Selon elle, l'accord prévoit "de développer 17 champs stratégiques, avec un potentiel avéré de 65 milliards de barils de pétrole, un investissement de plus de 100 milliards de dollars et plus de 209 milliards de dollars de recettes fiscales pour l'État" vénézuélien.

"Pour le peuple vénézuélien, cet accord (...) soutiendra des milliers d'emplois bien rémunérés et favorisera la reconstruction de l'économie vénézuélienne", a également déclaré le chef de la diplomatie américaine Marco Rubio sur X, confirmant "près de 100 milliards de dollars d'investissements privés" dans le pays.

Le Venezuela dispose des plus grandes réserves prouvées de pétrole au monde, avec plus de 303 milliards de barils. Mais sa production reste limitée.

En parallèle, les stocks stratégiques américains ("strategic petroleum reserve", ou SPR) sont à leur plus bas niveau depuis novembre 1982, selon les données de l'Agence américaine d'information sur l'énergie (EIA).

Washington s'est engagé à libérer progressivement 172 millions de barils sur les 415 millions qui composaient la SPR fin février pour pallier les perturbations d'approvisionnement et la hausse des cours du brut liées à la guerre en cours au Moyen-Orient.

Selon Donald Trump, "cette transaction historique" entre les Etats-Unis et le Venezuela permettra "de réduire considérablement le prix de l'essence pour tous les Américains, et ce pendant de nombreuses années".

Le président américain assure par ailleurs que cet accord "ne coûtera rien aux contribuables américains".

 

- Mainmise américaine -

 

Depuis le raid militaire américain qui a permis début janvier la capture de Nicolas Maduro, Donald Trump veut relancer l'exploitation des ressources pétrolières et gazières vénézuéliennes sous son propre patronage.

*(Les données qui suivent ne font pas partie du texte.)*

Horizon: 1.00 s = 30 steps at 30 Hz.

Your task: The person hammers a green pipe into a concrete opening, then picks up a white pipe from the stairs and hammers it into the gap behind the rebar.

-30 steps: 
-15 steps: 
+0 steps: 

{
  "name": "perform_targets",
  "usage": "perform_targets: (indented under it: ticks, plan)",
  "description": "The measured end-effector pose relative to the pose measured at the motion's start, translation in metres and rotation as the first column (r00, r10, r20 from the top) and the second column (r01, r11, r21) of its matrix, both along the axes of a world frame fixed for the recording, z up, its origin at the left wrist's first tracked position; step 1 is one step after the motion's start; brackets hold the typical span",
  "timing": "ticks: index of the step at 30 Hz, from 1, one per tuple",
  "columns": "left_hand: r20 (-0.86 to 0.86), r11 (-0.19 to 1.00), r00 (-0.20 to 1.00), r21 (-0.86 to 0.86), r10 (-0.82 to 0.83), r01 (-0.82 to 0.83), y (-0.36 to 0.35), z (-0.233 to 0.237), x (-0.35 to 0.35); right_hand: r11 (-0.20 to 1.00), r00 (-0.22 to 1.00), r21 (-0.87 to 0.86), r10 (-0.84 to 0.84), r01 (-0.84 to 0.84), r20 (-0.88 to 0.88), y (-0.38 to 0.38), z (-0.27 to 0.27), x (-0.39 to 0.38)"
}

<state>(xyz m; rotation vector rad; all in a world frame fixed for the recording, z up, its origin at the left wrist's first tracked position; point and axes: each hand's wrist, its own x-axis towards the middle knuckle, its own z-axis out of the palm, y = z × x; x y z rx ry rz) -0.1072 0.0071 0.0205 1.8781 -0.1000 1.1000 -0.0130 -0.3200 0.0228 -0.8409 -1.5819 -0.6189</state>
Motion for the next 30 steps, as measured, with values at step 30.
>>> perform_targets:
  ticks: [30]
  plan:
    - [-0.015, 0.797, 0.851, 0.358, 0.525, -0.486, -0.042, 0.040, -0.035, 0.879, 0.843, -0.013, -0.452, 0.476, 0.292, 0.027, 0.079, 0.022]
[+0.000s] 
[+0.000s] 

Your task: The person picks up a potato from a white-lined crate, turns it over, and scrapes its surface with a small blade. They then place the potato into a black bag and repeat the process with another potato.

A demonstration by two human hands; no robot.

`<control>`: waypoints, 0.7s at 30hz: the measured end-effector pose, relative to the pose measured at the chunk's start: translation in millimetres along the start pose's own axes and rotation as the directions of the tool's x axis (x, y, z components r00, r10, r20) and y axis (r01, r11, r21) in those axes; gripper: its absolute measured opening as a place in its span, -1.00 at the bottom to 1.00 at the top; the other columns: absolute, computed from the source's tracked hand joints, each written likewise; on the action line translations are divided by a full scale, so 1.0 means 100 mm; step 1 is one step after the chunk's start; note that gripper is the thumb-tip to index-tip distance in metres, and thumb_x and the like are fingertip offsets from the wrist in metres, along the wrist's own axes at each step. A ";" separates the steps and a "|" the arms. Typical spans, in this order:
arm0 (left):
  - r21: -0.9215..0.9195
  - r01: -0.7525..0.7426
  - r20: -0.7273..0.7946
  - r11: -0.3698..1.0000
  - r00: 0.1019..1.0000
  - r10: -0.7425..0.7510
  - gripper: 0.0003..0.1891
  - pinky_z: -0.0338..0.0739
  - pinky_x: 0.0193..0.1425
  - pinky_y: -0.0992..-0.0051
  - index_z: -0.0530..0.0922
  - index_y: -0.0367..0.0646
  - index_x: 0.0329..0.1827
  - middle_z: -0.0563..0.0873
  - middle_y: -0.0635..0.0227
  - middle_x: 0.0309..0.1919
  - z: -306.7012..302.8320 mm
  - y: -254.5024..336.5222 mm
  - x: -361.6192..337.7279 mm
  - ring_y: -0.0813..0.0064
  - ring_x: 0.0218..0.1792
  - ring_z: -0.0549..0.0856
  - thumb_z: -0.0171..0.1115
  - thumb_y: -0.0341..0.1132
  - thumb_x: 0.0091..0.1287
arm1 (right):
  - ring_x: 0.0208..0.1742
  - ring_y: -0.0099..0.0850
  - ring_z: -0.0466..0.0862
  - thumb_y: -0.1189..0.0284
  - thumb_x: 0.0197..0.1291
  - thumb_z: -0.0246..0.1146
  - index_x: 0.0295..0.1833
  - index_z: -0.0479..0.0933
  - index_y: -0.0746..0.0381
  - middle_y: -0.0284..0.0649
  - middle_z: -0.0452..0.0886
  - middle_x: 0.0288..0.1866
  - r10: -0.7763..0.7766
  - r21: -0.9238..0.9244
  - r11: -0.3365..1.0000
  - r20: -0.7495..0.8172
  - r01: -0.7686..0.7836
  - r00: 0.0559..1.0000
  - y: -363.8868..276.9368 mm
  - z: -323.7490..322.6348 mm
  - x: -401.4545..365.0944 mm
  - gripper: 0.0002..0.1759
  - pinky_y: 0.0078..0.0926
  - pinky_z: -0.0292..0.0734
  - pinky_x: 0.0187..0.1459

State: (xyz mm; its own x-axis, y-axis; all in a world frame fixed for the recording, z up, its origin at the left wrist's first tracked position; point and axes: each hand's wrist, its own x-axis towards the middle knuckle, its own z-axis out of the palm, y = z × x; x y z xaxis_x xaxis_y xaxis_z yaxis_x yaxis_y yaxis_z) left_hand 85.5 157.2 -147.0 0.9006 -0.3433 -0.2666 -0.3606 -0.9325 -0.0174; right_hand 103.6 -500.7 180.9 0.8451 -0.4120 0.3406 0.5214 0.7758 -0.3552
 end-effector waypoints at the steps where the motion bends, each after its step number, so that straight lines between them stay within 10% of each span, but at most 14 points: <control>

Le gouvernement américain essaye de pousser les entreprises américaines à s'engager dans le pays, suscitant toutefois des réactions mitigées face aux lourds investissements nécessaires pour remettre en état les infrastructures pétrolières du pays et y extraire de l'or noir.

Une réticence suscitée aussi par les expropriations menées par le régime vénézuélien dans le passé. Le géant américain ExxonMobil l'a notamment été à deux reprises.

"Le principal problème au Venezuela concernait la sûreté et la sécurité", a commenté auprès de l'AFP John Kilduff, analyste d'Again Capital.

Selon lui, les Etats-Unis pourraient chercher avec cet accord à "créer une sorte de zone d'État où les entreprises américaines peuvent s'implanter, exercer leurs activités sans subir de répercussions, et (...) éliminer le risque politique qui accompagne habituellement les investissements au Venezuela".

Pour Jorge R. Pinon, chercheur à l'Energy Institute de l'Université du Texas à Austin, de nombreuses "zones d'ombre" subsistent toutefois, notamment le risque qu'un futur gouvernement vénézuélien change brutalement "les règles du jeu", remettant en cause tout accord actuel.

"Ce sont des projets qui mettront très certainement de nombreuses années avant de voir le jour et de porter leurs fruits", estime par ailleurs l'expert pétrolier Oswaldo Felizzola.

Pour Elias Ferrer, fondateur du Think tank Orinoco Research, cette annonce relève d'"un jeu de récits autour d'accords qui étaient déjà en cours de négociation", l'achat par les Etats-Unis de brut vénézuélien étant dans tous les cas "garanti".

D'après l'expert, Donald Trump présente ces arrangements comme une victoire politique, en les inscrivant dans le contexte plus large du conflit au Moyen-Orient et de la flambée des prix de l'énergie.